CAGR (compound annual growth rate) is the geometric mean of annual multipliers — the standard in finance.
The AM-GM inequality guarantees the geometric mean never exceeds the arithmetic mean for positive values.
The geometric mean is undefined if any value is zero or negative — it only works with positive numbers.
Geometric Mean in Machine Learning
| ML Application | Why Geometric Mean | How |
|---|---|---|
| F1 Score | Balances precision and recall | F1 = √(precision × recall) |
| Growth rates | Multiplicative processes | Compound growth |
| Log-returns | Financial ML models | Geometric mean of returns |
| Multiplicative attention | Scaling by product of gates | LSTMs, GRUs |
import numpy as np
from sklearn.metrics import precision_score, recall_score, f1_score
from sklearn.datasets import make_classification
from sklearn.linear_model import LogisticRegression
from sklearn.model_selection import train_test_split
# F1 score IS the geometric mean of precision and recall (approximately)

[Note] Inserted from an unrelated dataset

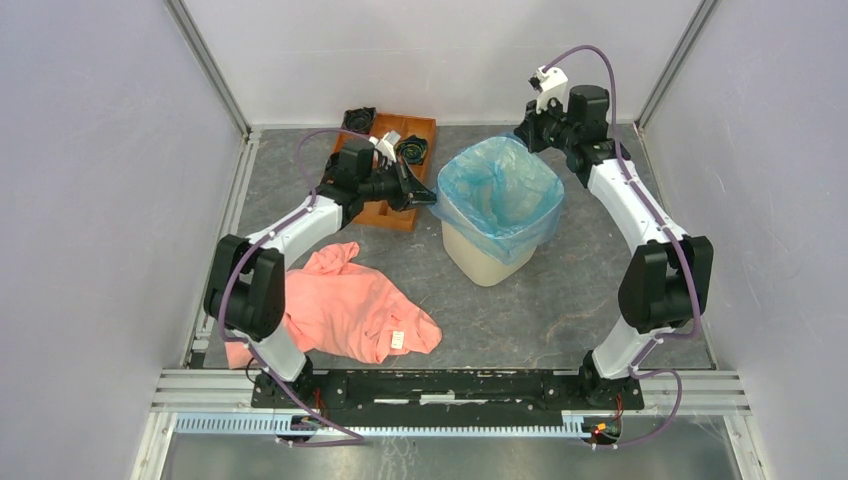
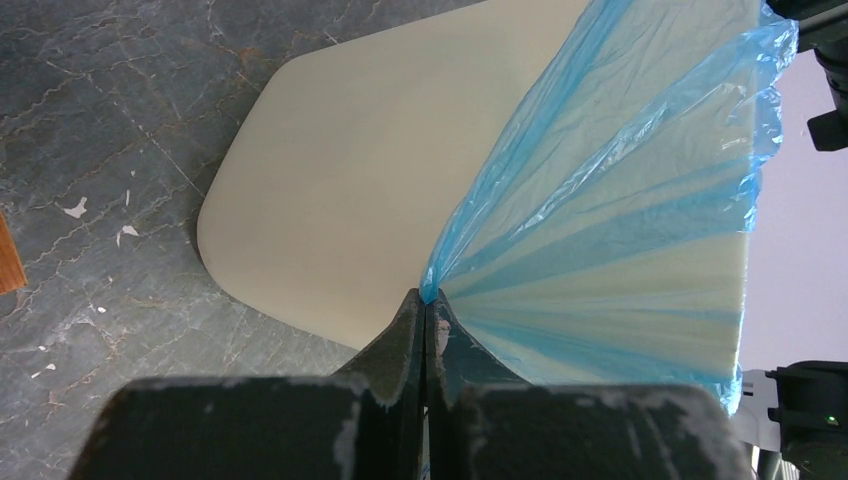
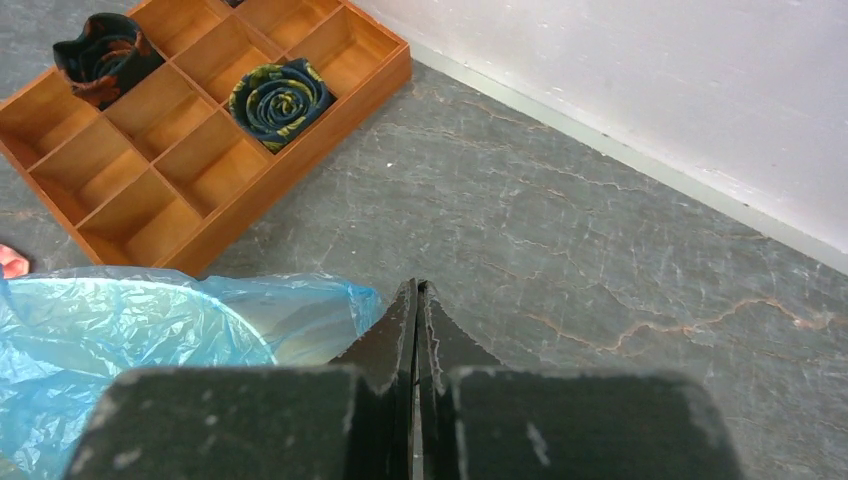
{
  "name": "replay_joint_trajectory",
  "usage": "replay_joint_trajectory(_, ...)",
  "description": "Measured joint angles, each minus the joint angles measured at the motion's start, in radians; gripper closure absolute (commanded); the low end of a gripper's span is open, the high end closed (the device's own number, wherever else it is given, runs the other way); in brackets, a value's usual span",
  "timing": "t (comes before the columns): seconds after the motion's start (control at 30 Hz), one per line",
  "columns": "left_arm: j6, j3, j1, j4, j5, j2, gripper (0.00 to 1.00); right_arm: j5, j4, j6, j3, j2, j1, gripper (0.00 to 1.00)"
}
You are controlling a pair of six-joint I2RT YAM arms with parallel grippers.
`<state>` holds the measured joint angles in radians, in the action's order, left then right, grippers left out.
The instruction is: Put the trash bags into the trash bin
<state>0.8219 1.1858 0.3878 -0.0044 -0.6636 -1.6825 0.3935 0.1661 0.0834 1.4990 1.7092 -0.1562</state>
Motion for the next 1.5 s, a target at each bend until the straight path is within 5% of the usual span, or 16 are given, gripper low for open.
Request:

X, y = make_classification(n_samples=500, n_features=5, random_state=42)
X_train, X_test, y_train, y_test = train_test_split(X, y, test_size=0.2, random_state=42)

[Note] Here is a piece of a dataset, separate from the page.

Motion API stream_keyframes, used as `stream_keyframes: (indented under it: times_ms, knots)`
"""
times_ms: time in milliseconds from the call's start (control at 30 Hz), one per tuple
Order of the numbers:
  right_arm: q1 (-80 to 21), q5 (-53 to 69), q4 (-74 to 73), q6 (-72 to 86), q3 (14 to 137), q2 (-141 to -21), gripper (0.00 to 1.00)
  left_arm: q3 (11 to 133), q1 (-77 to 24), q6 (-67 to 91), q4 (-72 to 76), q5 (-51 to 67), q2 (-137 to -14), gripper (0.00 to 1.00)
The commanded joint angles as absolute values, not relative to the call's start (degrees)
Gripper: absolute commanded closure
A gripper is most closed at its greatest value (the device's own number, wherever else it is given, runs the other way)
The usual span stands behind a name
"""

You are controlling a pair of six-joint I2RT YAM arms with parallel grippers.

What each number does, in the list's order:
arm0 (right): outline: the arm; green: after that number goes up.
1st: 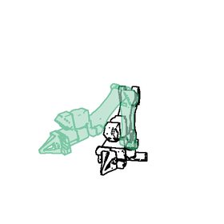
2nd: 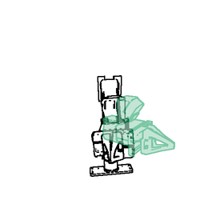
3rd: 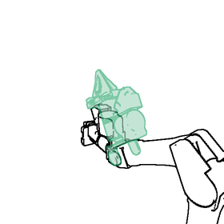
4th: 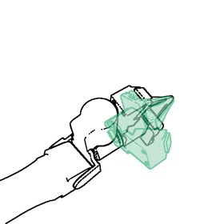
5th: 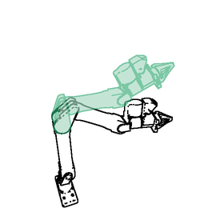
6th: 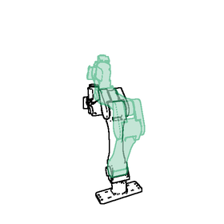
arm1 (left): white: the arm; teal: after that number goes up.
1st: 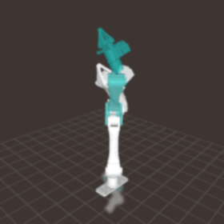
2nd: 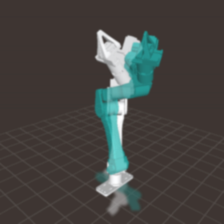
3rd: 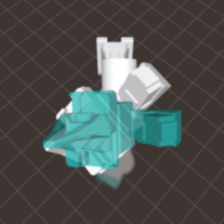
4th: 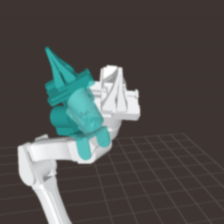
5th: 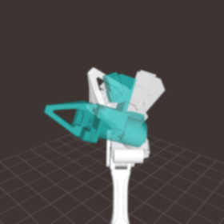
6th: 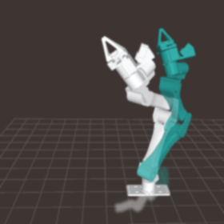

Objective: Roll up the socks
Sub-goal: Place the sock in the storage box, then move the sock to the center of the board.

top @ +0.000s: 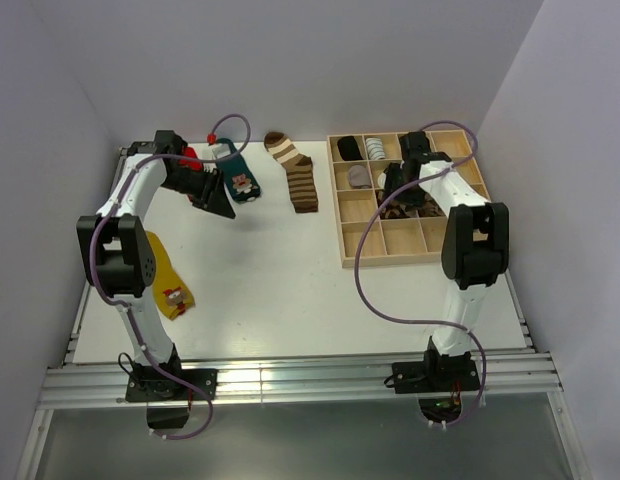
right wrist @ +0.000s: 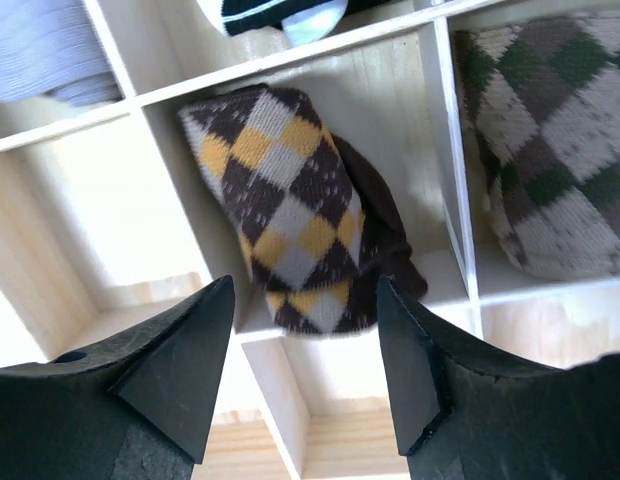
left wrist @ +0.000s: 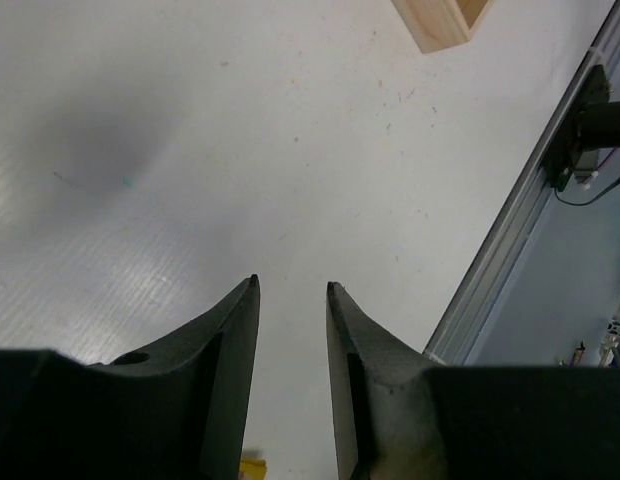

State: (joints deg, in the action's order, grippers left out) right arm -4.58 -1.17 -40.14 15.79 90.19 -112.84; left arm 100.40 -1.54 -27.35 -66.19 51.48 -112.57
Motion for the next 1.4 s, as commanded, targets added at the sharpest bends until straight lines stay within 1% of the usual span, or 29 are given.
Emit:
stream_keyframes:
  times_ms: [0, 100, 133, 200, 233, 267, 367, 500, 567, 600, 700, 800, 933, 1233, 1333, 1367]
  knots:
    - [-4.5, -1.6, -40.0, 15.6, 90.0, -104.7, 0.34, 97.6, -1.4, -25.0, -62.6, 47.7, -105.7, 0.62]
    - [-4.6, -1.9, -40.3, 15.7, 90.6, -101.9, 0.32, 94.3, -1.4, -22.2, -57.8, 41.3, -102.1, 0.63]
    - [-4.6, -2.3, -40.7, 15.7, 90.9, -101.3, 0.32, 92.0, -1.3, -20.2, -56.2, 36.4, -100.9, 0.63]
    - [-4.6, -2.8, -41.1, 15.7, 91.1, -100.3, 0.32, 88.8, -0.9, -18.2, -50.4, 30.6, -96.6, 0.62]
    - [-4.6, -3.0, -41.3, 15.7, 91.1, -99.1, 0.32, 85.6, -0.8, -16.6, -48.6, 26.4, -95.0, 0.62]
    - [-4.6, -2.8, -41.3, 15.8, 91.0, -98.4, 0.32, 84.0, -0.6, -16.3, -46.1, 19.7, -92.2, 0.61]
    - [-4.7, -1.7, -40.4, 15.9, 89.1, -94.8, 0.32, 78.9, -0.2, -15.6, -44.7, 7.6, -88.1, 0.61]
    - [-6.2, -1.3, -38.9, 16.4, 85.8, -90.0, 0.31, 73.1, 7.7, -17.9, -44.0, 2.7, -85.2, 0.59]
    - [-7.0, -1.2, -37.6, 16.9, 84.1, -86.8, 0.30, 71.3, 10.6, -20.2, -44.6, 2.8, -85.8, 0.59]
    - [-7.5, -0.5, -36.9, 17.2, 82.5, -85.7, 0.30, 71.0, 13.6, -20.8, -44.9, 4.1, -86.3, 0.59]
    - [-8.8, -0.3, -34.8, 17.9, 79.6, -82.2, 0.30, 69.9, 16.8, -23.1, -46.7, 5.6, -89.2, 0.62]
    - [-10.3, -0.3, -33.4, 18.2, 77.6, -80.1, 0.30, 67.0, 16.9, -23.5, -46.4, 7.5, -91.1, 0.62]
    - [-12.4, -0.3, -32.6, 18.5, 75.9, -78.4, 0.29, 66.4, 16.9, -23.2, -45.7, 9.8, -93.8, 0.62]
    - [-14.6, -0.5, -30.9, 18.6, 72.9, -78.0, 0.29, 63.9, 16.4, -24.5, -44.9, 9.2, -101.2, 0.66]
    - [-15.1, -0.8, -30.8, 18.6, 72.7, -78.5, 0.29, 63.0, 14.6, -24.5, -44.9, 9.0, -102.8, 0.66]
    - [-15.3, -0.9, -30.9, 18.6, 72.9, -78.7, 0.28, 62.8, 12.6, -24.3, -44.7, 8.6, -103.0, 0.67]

model = LogisticRegression(random_state=42)
model.fit(X_train, y_train)
y_pred = model.predict(X_test)
precision = precision_score(y_test, y_pred)
recall = recall_score(y_test, y_pred)
f1 = f1_score(y_test, y_pred)
geo_mean = np.sqrt(precision * recall)
print(f"Precision: {precision:.3f}")
print(f"Recall: {recall:.3f}")
print(f"F1 Score: {f1:.3f}")
print(f"√(P × R): {geo_mean:.3f}")
print(f"F1 ≈ geometric mean of precision and recall")
# Compound growth
daily_returns = np.array([1.02, 0.98, 1.05, 1.01, 0.97])
arith_mean = np.mean(daily_returns)
geo_mean_return = np.prod(daily_returns) ** (1/len(daily_returns))
print(f"\nArithmetic mean return: {arith_mean:.4f}")
print(f"Geometric mean return: {geo_mean_return:.4f}")
print(f"Total compound return: {np.prod(daily_returns) - 1:.4f}")
Compounding is multiplicative, not additive — respect the math, or your financial projections will deceive you.